> **WHAT YOU HAVE TO DO**: From the line containing "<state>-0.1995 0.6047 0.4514" to the end of the listing, write out every line exactly; leave out everything else.

> **PROVIDED MATERIAL**:
┌────────
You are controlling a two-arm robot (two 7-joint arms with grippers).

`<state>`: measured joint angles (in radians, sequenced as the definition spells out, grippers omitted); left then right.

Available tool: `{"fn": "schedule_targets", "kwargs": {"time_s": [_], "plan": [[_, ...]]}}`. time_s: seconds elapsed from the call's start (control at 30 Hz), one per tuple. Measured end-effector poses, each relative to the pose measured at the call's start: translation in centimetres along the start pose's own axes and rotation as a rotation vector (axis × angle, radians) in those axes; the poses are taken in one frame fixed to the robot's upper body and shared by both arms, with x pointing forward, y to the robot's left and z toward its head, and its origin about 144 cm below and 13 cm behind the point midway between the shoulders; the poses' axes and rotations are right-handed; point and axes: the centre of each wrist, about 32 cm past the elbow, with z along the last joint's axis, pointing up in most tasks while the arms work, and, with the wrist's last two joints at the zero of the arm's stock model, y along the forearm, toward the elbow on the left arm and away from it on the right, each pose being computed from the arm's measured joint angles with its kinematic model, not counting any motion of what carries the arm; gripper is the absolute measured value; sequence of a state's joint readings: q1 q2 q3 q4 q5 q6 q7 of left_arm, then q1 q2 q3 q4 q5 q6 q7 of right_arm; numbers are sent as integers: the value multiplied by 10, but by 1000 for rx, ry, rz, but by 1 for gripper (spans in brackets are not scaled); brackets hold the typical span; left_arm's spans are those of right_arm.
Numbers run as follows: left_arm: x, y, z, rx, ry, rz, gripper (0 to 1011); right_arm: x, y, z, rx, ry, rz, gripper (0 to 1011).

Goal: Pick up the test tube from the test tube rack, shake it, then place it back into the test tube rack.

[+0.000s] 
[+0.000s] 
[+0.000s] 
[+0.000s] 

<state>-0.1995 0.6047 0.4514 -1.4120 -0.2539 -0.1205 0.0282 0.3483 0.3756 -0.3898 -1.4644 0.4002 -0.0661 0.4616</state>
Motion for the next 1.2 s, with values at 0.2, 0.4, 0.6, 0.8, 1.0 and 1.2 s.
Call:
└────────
> **FINISHED TASK**:
<state>-0.1995 0.6047 0.4514 -1.4120 -0.2539 -0.1205 0.0282 0.3483 0.3756 -0.3898 -1.4644 0.4002 -0.0661 0.4616</state>
Motion for the next 1.2 s, with values at 0.2, 0.4, 0.6, 0.8, 1.0 and 1.2 s.
Call:

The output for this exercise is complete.